Tuesday, February 5, 2013

The Truth About Rejection

Early on in our careers, writers learn that rejection is part of the publishing game, and many come to believe (as I did) that we should simply suck it up and soldier on.  That allowing rejection to get to us is a sign of weakness and that we'll be viewed negatively by our peers.

I can't deny that rejection is a huge part of publishing.  Rejection by agents, rejection by editors, rejections by reviewers, rejection by readers.  For a writer, even a successful one, rejection never truly goes away.  And I also won't deny that, if a writer is to survive the publishing business, he needs to develop, if not a thick skin, then a way to cope with the rejection.

To those on the outside, we must look like a bunch of whiners.  Cry babies.  But I tried to explain this to Matt the other day.  Imagine you worked at a store that sold hammers.  Now imagine that you made every one of those hammers.  Now imagine that each of the hammers you made represents some thing in your life that you hold very dear.  Now imagine that your confidence and sense of self-worth is tied to every hammer sale that you make.  If a customer hates your hammers, they might as well be hating you.  If a reseller passes on your hammers, you can't help taking it personally.  And there are days when you dream of beating your head in with your own hammer.

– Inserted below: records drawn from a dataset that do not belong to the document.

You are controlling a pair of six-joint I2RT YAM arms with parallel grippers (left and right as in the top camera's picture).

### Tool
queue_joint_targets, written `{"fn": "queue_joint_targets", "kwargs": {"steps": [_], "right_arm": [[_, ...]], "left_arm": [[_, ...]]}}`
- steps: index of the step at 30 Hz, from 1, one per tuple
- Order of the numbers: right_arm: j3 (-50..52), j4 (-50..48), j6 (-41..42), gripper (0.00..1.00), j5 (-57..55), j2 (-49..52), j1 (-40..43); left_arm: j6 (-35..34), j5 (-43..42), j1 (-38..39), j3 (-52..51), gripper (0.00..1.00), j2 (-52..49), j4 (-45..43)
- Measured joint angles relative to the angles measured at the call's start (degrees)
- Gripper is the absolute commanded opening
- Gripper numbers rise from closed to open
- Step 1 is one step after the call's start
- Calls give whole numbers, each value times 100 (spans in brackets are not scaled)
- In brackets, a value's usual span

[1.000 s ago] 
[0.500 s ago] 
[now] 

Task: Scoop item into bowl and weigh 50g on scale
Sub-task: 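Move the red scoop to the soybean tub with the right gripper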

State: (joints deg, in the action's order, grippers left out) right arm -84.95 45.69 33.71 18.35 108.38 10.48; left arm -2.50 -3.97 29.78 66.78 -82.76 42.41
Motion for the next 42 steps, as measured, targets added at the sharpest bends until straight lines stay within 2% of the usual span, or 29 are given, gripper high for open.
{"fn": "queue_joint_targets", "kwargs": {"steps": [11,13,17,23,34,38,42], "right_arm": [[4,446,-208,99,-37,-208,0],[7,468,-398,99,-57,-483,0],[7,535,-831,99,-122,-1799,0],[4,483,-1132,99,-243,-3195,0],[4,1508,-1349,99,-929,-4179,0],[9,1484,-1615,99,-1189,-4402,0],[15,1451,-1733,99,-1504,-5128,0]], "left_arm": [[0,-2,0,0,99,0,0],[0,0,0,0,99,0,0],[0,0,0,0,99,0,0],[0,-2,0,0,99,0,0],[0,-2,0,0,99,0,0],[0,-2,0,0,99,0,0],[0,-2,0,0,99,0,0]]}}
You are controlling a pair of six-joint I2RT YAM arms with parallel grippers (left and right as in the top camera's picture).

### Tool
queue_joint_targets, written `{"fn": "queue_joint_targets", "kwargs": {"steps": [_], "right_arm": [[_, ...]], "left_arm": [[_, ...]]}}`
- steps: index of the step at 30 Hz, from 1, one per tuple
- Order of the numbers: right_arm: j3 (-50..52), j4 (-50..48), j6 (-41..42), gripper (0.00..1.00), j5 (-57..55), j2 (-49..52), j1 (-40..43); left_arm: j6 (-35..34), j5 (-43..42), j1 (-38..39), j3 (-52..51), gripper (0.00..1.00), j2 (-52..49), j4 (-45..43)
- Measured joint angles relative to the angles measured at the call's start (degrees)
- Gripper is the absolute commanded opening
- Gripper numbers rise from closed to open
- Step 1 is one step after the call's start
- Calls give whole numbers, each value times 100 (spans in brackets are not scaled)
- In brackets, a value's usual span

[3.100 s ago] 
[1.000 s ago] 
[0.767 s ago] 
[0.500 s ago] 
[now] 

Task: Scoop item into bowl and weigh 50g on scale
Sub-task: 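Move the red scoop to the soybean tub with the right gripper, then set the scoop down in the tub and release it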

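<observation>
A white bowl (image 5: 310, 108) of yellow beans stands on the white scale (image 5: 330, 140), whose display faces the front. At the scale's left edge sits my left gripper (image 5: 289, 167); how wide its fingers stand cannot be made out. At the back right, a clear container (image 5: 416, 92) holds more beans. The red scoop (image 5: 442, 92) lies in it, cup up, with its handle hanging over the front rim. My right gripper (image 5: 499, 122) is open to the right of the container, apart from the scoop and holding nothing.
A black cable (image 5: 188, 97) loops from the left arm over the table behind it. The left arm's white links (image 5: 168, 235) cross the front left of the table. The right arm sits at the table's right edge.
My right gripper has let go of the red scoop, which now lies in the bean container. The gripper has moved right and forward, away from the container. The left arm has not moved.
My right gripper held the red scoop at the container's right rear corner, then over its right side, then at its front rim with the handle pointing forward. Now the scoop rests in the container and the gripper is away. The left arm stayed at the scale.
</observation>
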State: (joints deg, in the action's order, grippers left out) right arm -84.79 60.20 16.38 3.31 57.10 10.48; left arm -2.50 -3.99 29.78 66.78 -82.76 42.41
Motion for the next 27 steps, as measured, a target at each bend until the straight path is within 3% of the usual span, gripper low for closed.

I know that it's true that when agents and editors and readers don't connect to a story, it's more about them, their personal tastes and feelings at that moment; but, like dating, the "it's not you, it's me" line doesn't make that rejection sting any less.  

Because that's the truth about rejection.  It doesn't matter how thick your skin is or how long you've been in the business or how many times your logical brain tells you that it's not personal, that taste is subjective, rejection sucks.  When an agent passes on your full, when an editor doesn't connect to your characters, when a reader doesn't even finish the book, it hurts.  And it hurts bad.

Which is why we drink.  Heavily.  It's also why I'm so thankful for the Internet.  For the community of writers who understand.  For my amazing agent, for the editors I've worked with and the editors I hope to work with in the future.  For the readers who do connect and remind me why I love writing despite the rejection.  I don't know how writers survived before the Internet, but I'm damn glad I don't have to.